▶ **Instructions for the task**
Pictures within the data are to be left out; everything else must be reproduced exactly.

▶ **Collected data**
━━━
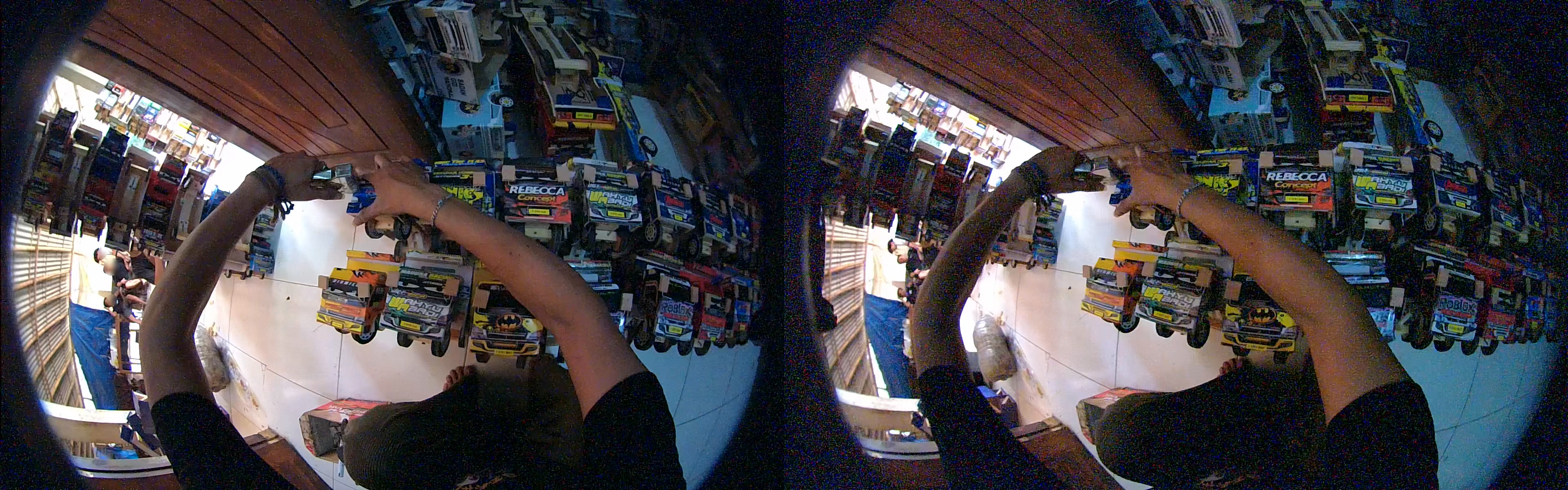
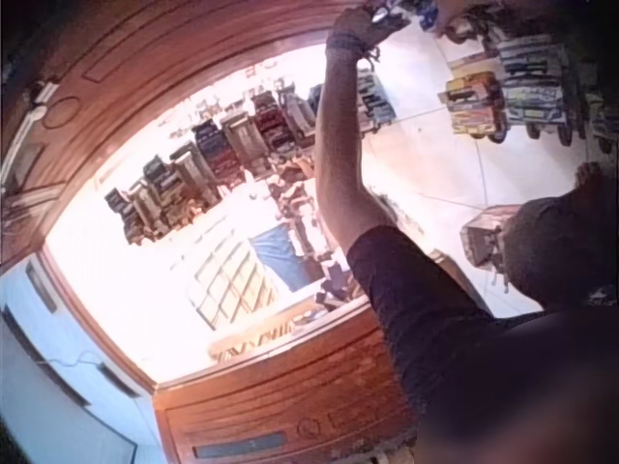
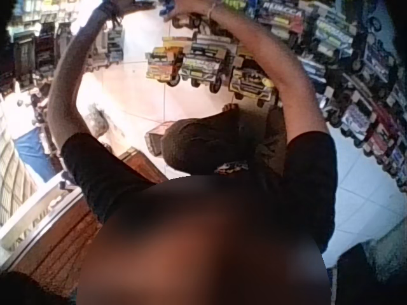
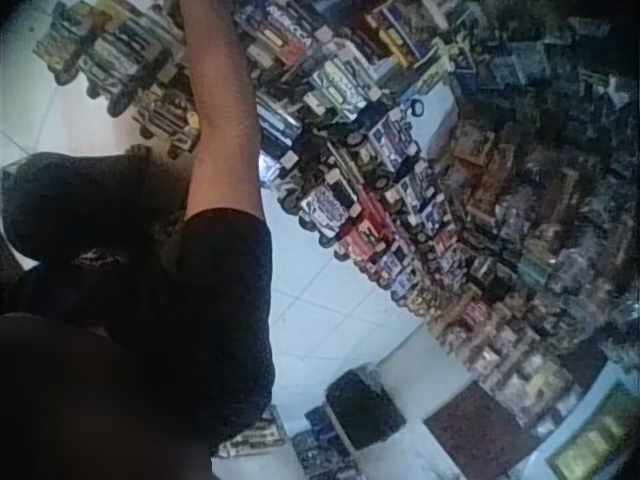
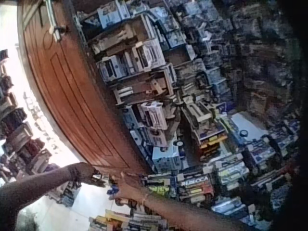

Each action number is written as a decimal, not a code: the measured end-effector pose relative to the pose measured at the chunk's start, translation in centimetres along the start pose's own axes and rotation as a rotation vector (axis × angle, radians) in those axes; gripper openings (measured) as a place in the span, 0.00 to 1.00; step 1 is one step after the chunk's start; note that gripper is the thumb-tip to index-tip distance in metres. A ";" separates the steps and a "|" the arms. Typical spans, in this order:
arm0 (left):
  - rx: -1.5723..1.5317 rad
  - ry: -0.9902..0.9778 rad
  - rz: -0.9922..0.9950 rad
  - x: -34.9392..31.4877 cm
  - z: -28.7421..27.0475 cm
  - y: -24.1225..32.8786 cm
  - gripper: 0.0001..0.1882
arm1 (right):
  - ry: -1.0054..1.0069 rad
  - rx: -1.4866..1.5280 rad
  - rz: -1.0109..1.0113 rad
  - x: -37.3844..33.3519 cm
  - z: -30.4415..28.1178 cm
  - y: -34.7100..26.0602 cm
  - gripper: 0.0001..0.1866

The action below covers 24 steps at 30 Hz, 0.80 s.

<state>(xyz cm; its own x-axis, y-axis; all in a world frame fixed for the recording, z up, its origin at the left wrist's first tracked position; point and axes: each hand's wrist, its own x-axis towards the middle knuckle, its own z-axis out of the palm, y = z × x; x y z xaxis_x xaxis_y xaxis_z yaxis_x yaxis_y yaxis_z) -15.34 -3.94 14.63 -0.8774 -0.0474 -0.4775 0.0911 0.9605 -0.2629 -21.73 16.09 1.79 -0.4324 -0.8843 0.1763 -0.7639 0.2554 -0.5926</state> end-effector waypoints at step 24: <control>0.055 0.129 0.004 -4.0 -1.0 0.4 0.39 | -0.114 -0.124 -0.028 -2.0 -7.2 0.9 0.76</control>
<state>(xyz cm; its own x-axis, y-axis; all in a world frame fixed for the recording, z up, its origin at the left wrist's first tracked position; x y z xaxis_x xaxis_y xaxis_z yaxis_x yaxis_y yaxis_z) -12.30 -3.13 17.30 -0.9301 -0.0047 -0.3674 0.1170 0.9440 -0.3084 -24.98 20.89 6.53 -0.3587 -0.9284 0.0970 -0.8310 0.2702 -0.4863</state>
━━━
▶ **Written solution**
Each action number is written as a decimal, not a code: the measured end-effector pose relative to the pose measured at the chunk's start, translation in centimetres along the start pose's own axes and rotation as a rotation vector (axis × angle, radians) in those axes; gripper openings (measured) as a place in the span, 0.00 to 1.00; step 1 is one step after the chunk's start; note that gripper is the thumb-tip to index-tip distance in metres. A ";" separates the steps and a "|" the arms. Typical spans, in this order:
arm0 (left):
  - rx: -1.5723..1.5317 rad
  - ry: -0.9902..0.9778 rad
  - rz: -0.9922..0.9950 rad
  - x: -34.9392..31.4877 cm
  - z: -28.7421..27.0475 cm
  - y: -24.1225..32.8786 cm
  - gripper: 0.0001..0.1882
arm1 (right):
  - ry: -1.0054..1.0069 rad
  - rx: -1.4866..1.5280 rad
  - rz: -1.0109..1.0113 rad
  - x: -37.3844..33.3519 cm
  - z: -30.4415..28.1178 cm
  - y: -34.7100..26.0602 cm
  - gripper: 0.0001..0.1866

The action below covers 24 steps at 30 Hz, 0.80 s.

<state>(xyz cm; its own x-axis, y-axis; all in a world frame fixed for the recording, z up, its origin at the left wrist's first tracked position; point and axes: each hand's wrist, its own x-axis towards the middle knuckle, its own z-axis out of the palm, y = z × x; x y z xaxis_x xaxis_y xaxis_z yaxis_x yaxis_y yaxis_z) -15.34 -3.94 14.63 -0.8774 -0.0474 -0.4775 0.0911 0.9605 -0.2629 -21.73 16.09 1.79 -0.4324 -0.8843 0.1763 -0.7639 0.2554 -0.5926</state> end-effector waypoints at step 24: <control>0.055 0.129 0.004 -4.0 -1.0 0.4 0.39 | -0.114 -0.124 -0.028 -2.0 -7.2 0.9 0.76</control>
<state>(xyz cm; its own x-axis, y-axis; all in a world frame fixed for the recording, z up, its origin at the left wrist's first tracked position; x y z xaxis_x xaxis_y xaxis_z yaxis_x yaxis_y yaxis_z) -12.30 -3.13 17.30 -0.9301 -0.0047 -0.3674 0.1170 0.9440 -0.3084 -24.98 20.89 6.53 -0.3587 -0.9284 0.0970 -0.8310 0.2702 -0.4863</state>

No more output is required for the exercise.